The GENCODE track is composed of all the gene models in the GENCODE VM23 release. By default, only the basic gene set
is displayed, which is a subset of the comprehensive gene set. The basic set represents
transcripts that GENCODE believes will be useful to the majority of users.
The track includes protein-coding genes, non-coding RNA genes, and pseudo-genes, though
pseudo-genes are not displayed by default.
The following table provides statistics for the VM23 release derived from the GTF file that
contains annotations only on the main chromosomes. More information on how they were generated
can be found in the GENCODE site.
GENCODE VM23 Release Stats
Genes
Observed
Transcripts
Observed
Protein-coding genes
21,849
Protein-coding transcripts
59,188
Long non-coding RNA genes
13,201
- full length protein-coding
45,391
Small non-coding RNA genes
6,108
- partial length protein-coding
13,797
Pseudogenes
13,681
Nonsense mediated decay transcripts
7,200
Immunoglobulin/T-cell receptor gene segments
700
Long non-coding RNA loci transcripts
18,339
For more information on the different gene tracks, see our Genes FAQ.

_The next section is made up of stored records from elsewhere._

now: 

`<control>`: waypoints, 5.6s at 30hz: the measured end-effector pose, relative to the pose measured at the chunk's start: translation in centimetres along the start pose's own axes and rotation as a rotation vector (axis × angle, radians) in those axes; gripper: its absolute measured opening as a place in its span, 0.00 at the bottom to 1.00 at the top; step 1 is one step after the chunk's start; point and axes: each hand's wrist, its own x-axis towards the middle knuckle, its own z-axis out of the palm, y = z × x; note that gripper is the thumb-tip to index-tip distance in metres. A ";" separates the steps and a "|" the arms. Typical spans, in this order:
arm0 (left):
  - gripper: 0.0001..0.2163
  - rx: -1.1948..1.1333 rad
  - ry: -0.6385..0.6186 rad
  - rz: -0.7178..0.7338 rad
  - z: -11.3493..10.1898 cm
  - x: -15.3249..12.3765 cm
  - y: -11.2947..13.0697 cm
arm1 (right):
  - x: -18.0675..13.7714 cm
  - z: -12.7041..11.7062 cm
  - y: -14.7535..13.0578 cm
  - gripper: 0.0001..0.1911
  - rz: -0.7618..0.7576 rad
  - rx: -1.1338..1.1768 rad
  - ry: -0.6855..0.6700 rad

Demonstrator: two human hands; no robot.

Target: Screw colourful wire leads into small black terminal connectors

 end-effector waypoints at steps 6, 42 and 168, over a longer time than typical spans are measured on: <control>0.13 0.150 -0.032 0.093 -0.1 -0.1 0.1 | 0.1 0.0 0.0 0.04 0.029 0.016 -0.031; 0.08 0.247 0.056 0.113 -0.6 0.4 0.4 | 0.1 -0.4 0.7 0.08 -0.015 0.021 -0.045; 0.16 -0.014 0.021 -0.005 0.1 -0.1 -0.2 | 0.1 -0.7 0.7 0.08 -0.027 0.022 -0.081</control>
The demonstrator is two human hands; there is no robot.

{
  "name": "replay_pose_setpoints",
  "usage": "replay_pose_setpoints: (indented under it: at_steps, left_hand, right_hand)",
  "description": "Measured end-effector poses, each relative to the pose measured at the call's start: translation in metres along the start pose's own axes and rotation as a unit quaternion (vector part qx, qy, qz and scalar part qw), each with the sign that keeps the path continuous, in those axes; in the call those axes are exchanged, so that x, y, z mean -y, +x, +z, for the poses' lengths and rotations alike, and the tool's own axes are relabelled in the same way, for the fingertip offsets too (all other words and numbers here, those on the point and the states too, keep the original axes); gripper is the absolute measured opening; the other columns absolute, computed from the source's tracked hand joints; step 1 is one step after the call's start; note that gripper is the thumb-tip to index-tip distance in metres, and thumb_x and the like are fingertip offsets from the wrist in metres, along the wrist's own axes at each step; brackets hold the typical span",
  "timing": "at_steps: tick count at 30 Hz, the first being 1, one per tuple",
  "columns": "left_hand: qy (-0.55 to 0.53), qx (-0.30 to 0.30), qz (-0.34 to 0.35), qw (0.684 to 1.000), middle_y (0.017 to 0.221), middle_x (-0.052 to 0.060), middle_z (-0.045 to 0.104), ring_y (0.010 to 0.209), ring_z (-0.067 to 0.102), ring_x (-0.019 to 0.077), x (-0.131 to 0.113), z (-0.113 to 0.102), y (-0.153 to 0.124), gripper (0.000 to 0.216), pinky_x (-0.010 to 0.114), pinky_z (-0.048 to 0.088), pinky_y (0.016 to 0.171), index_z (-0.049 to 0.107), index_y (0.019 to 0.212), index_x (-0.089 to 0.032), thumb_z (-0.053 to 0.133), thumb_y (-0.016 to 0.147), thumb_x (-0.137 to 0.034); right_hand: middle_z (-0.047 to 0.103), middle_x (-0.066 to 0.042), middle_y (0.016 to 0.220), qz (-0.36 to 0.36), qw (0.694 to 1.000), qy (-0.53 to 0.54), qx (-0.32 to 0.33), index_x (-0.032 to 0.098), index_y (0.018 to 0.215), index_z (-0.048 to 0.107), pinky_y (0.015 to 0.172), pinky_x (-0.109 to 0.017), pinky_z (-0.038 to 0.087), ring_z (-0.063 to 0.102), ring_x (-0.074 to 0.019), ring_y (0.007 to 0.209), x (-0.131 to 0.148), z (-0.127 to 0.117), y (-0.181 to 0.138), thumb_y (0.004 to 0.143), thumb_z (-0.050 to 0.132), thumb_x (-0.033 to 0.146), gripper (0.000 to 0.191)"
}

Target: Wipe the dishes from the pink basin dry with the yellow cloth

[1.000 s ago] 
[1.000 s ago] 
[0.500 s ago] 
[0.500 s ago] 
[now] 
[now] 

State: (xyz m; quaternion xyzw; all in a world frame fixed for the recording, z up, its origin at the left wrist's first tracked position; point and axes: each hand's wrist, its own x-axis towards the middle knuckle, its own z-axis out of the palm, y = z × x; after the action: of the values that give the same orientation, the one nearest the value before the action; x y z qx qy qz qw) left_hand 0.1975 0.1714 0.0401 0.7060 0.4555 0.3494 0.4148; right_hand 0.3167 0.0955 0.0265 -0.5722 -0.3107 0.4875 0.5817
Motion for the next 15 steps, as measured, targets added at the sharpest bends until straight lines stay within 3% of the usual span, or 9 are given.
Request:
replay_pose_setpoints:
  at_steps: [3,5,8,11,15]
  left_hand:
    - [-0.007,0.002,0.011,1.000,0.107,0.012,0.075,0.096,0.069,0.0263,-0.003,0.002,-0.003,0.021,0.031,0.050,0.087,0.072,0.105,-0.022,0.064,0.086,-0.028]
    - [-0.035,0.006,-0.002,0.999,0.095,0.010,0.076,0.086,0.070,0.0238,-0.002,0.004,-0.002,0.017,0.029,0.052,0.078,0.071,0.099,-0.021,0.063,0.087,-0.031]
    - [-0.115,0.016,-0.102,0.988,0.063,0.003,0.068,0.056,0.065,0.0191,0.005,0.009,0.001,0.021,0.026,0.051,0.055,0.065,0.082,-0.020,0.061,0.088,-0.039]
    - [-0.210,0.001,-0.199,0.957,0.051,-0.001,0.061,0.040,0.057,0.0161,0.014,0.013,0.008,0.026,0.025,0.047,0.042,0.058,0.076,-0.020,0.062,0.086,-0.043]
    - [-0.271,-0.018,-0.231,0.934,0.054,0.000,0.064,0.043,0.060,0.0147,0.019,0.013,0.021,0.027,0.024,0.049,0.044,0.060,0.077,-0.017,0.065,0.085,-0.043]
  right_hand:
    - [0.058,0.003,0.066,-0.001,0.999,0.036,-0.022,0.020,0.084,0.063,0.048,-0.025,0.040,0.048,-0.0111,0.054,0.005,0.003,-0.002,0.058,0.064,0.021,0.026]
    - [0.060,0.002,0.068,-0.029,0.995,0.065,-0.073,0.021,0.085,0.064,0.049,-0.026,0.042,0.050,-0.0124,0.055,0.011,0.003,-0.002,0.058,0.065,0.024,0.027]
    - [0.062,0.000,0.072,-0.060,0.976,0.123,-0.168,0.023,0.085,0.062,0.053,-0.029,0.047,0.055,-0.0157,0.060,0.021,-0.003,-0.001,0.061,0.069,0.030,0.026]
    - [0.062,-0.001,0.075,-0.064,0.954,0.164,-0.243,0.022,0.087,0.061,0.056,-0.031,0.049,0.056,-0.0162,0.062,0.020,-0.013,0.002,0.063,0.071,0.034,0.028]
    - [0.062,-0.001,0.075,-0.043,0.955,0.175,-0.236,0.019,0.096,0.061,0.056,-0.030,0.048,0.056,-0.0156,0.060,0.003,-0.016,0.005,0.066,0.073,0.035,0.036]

Display Conventions and Configuration
By default, this track displays only the basic GENCODE set, splice variants, and non-coding
genes. It includes options to display the comprehensive GENCODE set and pseudogenes. To customize
these options, the respective boxes can be checked or unchecked at the top of this description
page. Our FAQ includes examples of how to display a single transcript per gene and
switching between the basic and comprehensive gene sets.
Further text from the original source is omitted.